Integrated circuits are made possible by processes which produce intricately patterned material layers on substrate surfaces. Producing patterned material on a substrate requires controlled methods for removal of exposed material. Chemical etching is used for a variety of purposes including transferring a pattern in photoresist into underlying layers, thinning layers or thinning lateral dimensions of features already present on the surface. Often it is desirable to have an etch process which etches one material faster than another helping e.g. a pattern transfer process proceed. Such an etch process is said to be selective to the first material. As a result of the diversity of materials, circuits and processes, etch processes have been developed with a selectivity towards a variety of materials.

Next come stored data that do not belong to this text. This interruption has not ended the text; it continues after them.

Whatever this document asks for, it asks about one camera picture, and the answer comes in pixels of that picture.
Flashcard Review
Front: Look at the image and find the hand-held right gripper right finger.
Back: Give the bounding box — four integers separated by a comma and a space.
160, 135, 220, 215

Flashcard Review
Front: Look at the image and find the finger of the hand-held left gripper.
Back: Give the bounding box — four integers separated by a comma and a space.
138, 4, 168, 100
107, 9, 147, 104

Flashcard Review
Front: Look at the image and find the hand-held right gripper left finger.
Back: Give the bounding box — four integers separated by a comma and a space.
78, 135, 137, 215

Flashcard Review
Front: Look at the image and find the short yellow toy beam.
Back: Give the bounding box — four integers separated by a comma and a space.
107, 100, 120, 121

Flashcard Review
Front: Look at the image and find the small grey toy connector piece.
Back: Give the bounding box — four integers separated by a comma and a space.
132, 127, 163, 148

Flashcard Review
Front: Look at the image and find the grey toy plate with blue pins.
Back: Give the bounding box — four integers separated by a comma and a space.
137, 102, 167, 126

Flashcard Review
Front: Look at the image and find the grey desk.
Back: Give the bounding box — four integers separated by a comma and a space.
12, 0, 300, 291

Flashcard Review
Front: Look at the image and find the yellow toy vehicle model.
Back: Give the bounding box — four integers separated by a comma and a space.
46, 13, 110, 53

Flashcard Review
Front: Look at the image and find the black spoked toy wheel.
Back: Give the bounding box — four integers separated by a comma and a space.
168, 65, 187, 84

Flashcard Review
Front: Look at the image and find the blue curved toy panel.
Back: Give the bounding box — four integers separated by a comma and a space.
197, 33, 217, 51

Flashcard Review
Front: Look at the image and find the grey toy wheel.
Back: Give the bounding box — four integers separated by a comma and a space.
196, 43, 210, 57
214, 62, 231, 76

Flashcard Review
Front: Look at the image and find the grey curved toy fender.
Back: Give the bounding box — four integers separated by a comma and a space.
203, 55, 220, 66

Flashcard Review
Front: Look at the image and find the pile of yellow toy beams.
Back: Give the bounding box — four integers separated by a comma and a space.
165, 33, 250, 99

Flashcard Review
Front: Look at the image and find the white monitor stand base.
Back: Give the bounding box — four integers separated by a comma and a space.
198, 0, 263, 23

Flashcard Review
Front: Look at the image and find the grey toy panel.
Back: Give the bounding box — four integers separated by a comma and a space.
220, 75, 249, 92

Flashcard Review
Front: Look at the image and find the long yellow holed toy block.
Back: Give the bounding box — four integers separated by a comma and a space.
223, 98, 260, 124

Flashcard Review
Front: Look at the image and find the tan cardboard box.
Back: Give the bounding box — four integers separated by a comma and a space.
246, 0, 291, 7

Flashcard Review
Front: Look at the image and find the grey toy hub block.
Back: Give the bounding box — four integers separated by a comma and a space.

A Siconi™ etch is a remote plasma assisted dry etch process which involves the simultaneous exposure of a substrate to H2, NF3 and NH3 plasma effluents. Remote plasma excitation of the hydrogen and fluorine species allows plasma-damage-free substrate processing. The Siconi™ etch is largely conformal and selective towards silicon oxide layers but does not readily etch silicon regardless of whether the silicon is amorphous, crystalline or polycrystalline. The selectivity provides advantages for applications such as shallow trench isolation (STI) and inter-layer dielectric (ILD) recess formation.
The Siconi™ process produces solid by-products which grow on the surface of the substrate as substrate material is removed. The solid by-products are subsequently removed via sublimation when the temperature of the substrate is raised. However, open areas and wide trenches generally etch at a slower rate than narrow trenches due to the greater amount of silicon oxide which must be consumed. Pattern-related differences, such as these, are referred to as pattern loading effects (PLE).
Due to these constraints, methods are needed to provide greater flexibility in the pattern loading effect (PLE) associated with the Siconi™ etch.